#### Instructions for the task
Repeat, exactly and with no pictures, the lines that run from the beginning of the entries through the line containing "If you could segment the <item>white right".

====

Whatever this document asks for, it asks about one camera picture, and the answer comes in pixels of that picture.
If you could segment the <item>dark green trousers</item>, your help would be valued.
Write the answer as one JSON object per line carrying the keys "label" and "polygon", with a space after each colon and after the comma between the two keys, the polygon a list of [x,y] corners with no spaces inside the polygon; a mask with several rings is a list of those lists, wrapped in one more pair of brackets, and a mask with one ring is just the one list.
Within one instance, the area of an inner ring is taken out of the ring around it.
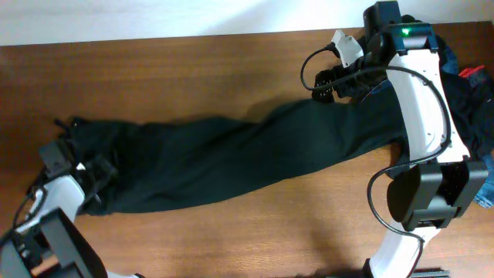
{"label": "dark green trousers", "polygon": [[288,103],[258,123],[210,117],[185,124],[76,118],[64,135],[76,159],[113,171],[89,215],[207,205],[307,175],[405,138],[393,90],[359,103]]}

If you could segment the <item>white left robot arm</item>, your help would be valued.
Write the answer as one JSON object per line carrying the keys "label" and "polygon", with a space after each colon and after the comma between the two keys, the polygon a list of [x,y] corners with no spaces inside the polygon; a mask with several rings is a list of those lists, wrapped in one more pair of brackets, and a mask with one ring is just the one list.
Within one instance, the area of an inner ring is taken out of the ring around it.
{"label": "white left robot arm", "polygon": [[3,277],[127,278],[106,269],[75,227],[83,206],[116,175],[116,168],[96,156],[84,162],[70,140],[39,149],[44,167],[24,199],[31,207],[13,219],[1,239]]}

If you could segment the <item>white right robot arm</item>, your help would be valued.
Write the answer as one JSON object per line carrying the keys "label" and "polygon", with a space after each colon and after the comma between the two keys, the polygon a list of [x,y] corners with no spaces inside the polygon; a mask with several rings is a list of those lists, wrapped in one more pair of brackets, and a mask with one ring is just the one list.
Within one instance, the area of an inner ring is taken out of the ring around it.
{"label": "white right robot arm", "polygon": [[364,277],[443,277],[418,270],[428,242],[461,217],[487,178],[455,127],[442,86],[439,46],[428,23],[404,22],[396,1],[364,11],[362,42],[336,31],[327,49],[340,64],[318,74],[312,97],[371,91],[389,81],[398,97],[408,136],[408,161],[396,164],[387,188],[392,221],[378,251],[366,260]]}

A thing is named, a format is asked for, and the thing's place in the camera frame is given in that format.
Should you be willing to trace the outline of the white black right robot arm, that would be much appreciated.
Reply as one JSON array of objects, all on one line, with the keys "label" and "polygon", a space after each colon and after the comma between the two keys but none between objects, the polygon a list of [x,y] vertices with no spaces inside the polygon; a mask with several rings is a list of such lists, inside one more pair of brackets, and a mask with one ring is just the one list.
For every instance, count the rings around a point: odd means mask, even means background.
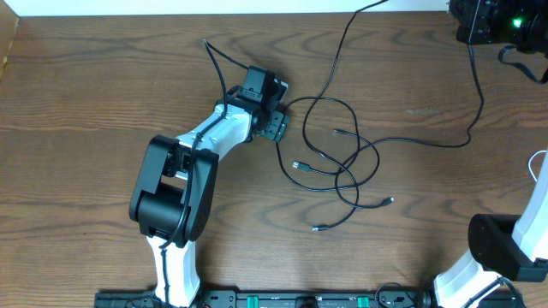
[{"label": "white black right robot arm", "polygon": [[[547,53],[547,3],[542,0],[450,0],[458,20],[456,38],[473,48],[501,44],[506,54]],[[522,307],[514,284],[547,277],[547,167],[520,215],[476,214],[468,224],[468,250],[437,275],[419,307]]]}]

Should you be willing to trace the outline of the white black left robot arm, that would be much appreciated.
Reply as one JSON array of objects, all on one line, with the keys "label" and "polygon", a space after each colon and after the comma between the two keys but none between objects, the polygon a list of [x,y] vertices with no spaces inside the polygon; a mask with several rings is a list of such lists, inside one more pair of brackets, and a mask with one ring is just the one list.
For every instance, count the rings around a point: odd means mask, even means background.
[{"label": "white black left robot arm", "polygon": [[175,138],[149,142],[128,214],[154,256],[155,307],[189,307],[200,290],[196,240],[205,229],[220,161],[256,136],[278,142],[289,125],[281,103],[289,86],[251,66],[242,85],[224,90],[212,114]]}]

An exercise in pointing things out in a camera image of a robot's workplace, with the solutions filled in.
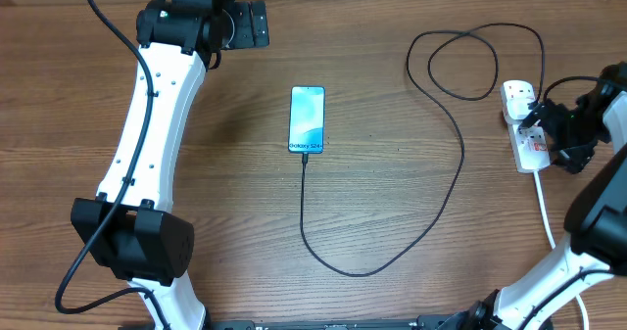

====

#### Exercise result
Whatever this document asks for, it asks about one camera picture, and the answer comes in pixels of that picture.
If you could segment the <item>dark green trousers</item>, your help would be valued.
Write the answer as one JSON object per line carrying the keys "label" and "polygon", with a space after each colon and after the comma between the two keys, the polygon a list of [x,y] corners with no spaces inside the polygon; a mask with several rings is a list of those lists, wrapped in one more pair of brackets, and a mask with one ring is just the one list.
Within one instance, the area of an inner ring is taken out of the ring around it.
{"label": "dark green trousers", "polygon": [[288,103],[258,123],[210,117],[185,124],[76,118],[64,135],[76,159],[113,171],[89,215],[207,205],[307,175],[405,138],[393,90],[359,103]]}

If you could segment the <item>white left robot arm</item>, your help would be valued.
Write the answer as one JSON object per line carrying the keys "label" and "polygon", with a space after each colon and after the comma between the two keys, the polygon a list of [x,y] corners with no spaces inside the polygon; a mask with several rings is a list of those lists, wrapped in one more pair of brackets, and a mask with one ring is just the one list.
Within one instance, the area of an inner ring is taken out of the ring around it.
{"label": "white left robot arm", "polygon": [[3,277],[127,278],[106,269],[75,227],[83,206],[116,175],[116,168],[96,156],[84,162],[70,140],[39,149],[44,167],[24,199],[31,207],[13,219],[1,239]]}

If you could segment the <item>white right robot arm</item>, your help would be valued.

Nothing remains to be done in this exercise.